Javascript : unshift without modifing the array size

Question

I am generating an array like :

const myArray = Array.from({length: 5}, (e, i) => emptyX)

myArray starts with 5 elements of emptyX .

Is there a simple way/method which unshift the array without changing its size ? Whenever I call it I must find the initial size.

exemple:

myArray.unshift(X1) => [X1, emptyX, emptyX, emptyX, emptyX]
myArray.unshift(X2) => [X2, X1, emptyX, emptyX, emptyX]
myArray.unshift(X3) => [X3, X2, X1, emptyX, emptyX]

// OR with multiple parameters
myArray.unshift(X4, X5) => [X5, X4, X3, X2, X1]

UPDATE:

Now I am doing :

myArray.unshift(X);
myArray.splice(-1, 1);// or pop()

But it's not what I want, I need just to replace the items because the array size change when I call unshift and splice

Answer 1

You are looking for the ShiftRight method which is unavailable in the prototype. Here is a pollyfill:

 Array.prototype.shiftRight = function(...params) { params.forEach(item => { for (var i = this.length - 1; i >= 0; i--) { if (i === 0) this[0] = item else this[i] = this[i - 1]; } }) } x = [1, 2, 3]; x.shiftRight(4, 5); console.log(x); // [5, 4, 1]

Answer 2

You could do something like this-

class arrWrapper(myArray: Array) {
    this.arr = myArray;
    this.len = myArray.length;
    this.pos = 0;

    unshift(newObj) {
       //Add checks if lengeh > pos, do something - either return or pos = 0
       this.arr[this.pos++] = newObj;
    } 
}

After comments I realize what you tried to do. This will "shift" the items up, without removing them:

class arrWrapper(myArray: Array) {
    this.arr = myArray;

    unshift(newObj) {
       for (i=1; i<this.arr.length-1; i++) {
          this.arr[i] = this.arr[i-1];
       } 
       this.arr[0] = newObj;
    } 
}

this will run on the array, shift the cells up, and always insert the newObj into the first position

Another edit: oh sry, I didn't test it, you should go backwards to avoid the same item shift

Example with test:

 function unshift(arr, newObj) { for (i=arr.length-1; i>0; i--) { arr[i] = arr[i-1]; } arr[0] = newObj; } var testArr= [1,2,3,4]; unshift(testArr, "new1"); console.log(testArr); unshift(testArr, "new2"); console.log(testArr); unshift(testArr, "new3"); console.log(testArr); unshift(testArr, "new4"); console.log(testArr);

Answer 3

You can simplify your answer by using the Array.prototype.unshift and Array.prototype.pop methods, like this:

myArray.unshift()
myArray.pop();

The unshift method adds one or more elements to the beginning of an array and returns the new length of the array.

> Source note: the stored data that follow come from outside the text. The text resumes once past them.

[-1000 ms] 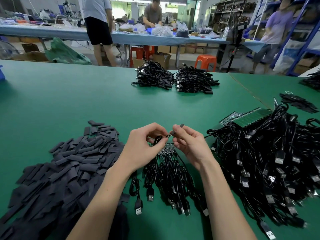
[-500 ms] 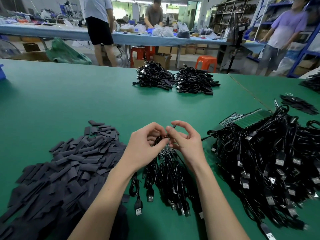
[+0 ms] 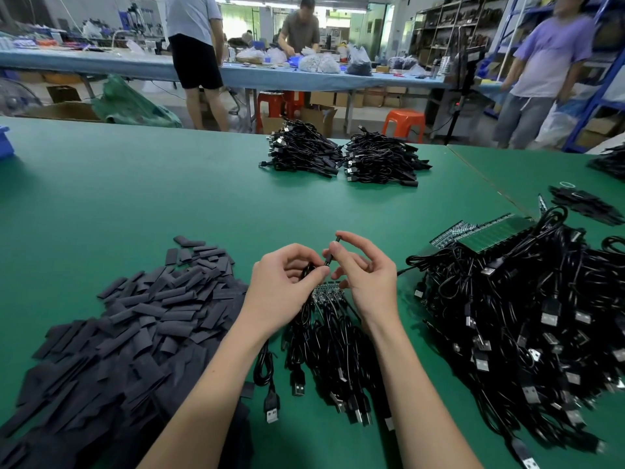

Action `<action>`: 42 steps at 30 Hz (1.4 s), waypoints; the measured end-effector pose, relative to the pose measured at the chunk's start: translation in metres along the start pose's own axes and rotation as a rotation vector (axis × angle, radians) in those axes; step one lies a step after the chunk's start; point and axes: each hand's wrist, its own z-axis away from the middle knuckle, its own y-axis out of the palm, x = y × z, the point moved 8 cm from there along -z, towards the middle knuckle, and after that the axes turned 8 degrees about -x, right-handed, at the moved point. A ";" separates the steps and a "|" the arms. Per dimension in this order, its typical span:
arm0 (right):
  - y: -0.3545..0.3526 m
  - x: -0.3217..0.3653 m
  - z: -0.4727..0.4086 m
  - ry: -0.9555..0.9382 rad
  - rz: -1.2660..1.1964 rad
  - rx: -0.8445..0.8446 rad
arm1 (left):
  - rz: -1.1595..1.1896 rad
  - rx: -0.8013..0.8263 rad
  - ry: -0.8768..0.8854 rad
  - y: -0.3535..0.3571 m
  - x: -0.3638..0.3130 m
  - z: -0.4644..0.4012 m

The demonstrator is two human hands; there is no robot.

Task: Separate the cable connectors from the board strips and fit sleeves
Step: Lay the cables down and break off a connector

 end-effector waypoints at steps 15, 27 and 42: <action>-0.002 -0.003 0.000 0.130 -0.108 0.059 | -0.009 0.007 0.010 0.001 -0.003 0.001; -0.002 -0.012 0.002 0.337 -0.184 0.143 | -0.104 -0.009 0.107 0.000 -0.007 0.003; 0.001 -0.014 0.004 0.247 -0.091 0.152 | -0.164 -0.050 0.174 -0.004 -0.009 -0.001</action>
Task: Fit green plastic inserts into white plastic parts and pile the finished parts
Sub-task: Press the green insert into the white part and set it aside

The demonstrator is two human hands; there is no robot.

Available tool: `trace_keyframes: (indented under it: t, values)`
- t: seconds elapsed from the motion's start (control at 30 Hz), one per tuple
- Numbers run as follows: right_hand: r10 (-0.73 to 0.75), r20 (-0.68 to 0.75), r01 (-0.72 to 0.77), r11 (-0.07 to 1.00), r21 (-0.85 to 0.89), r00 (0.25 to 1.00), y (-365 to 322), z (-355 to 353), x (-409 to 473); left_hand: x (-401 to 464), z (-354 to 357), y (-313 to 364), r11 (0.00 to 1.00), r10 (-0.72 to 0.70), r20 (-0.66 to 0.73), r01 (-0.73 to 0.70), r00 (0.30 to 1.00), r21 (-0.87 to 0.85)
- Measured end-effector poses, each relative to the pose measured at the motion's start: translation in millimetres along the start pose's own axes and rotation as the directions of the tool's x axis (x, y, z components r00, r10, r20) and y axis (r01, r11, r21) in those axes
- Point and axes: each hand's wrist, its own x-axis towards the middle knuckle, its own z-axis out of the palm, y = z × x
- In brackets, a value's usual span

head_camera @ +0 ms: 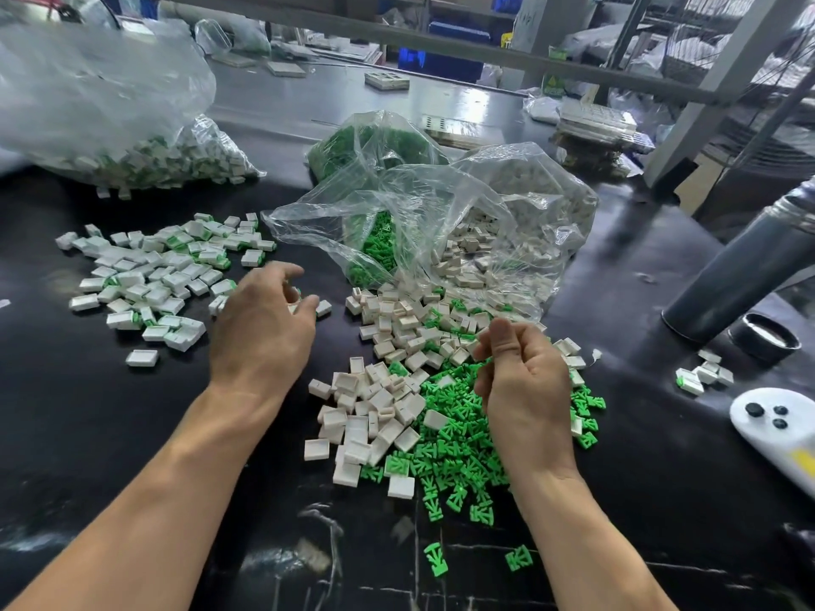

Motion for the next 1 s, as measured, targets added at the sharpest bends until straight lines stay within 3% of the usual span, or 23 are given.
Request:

And the pop method removes the last element from an array and returns that element (this method changes the length of the array).

Answer 4

Try this :

 const myArray = Array.from({length: 5}, (e, i) => "emptyX") //with multiple parameters var items=[1,2,3,4]; doUnshift(myArray,items); function doUnshift(myArray,items){ var l=myArray.length; //myArray size must be greater than items array size if(l<=myArray.length){ items.reverse(); for(var i=0;i<items.length;i++){ myArray.unshift(items[i]) } myArray.splice(items.length,items.length) console.log(myArray) } else{ console.log("myArray size must be greater than items array size") } }

Answer 5

A simple way to do it is

 const myArray=[1, 2] const newValue=3 myArray.unshift(newValue) myArray.length = 5 console.log(myArray)

You are allowed to truncate, and extend an array by setting the length manually.

So in this case, if you only had 2 items in the array, and set it to 5, you would get 2 element and 3 undefined elements.

More details here https://developer.mozilla.org/en-US/docs/Web/JavaScript/Reference/Global_Objects/Array/length

If you are using this in a reactive framework like Vue, switch the lines around because unshift will be handled by the framework to trigger an update.

 const myArray=[1, 2, 3, 4, 5] const newValue=6 myArray.length = 4 // drop to 4, some frameworks miss this change myArray.unshift(newValue) // add back in the 5th option console.log(myArray)

A handy side effect of this version is, from an outside view, the size of the array never changed. If something is monitoring unshift, then it thinks there is 5 elements, you manually truncated, then unshifted to 5 elements again. Therefore no change in size has taken place.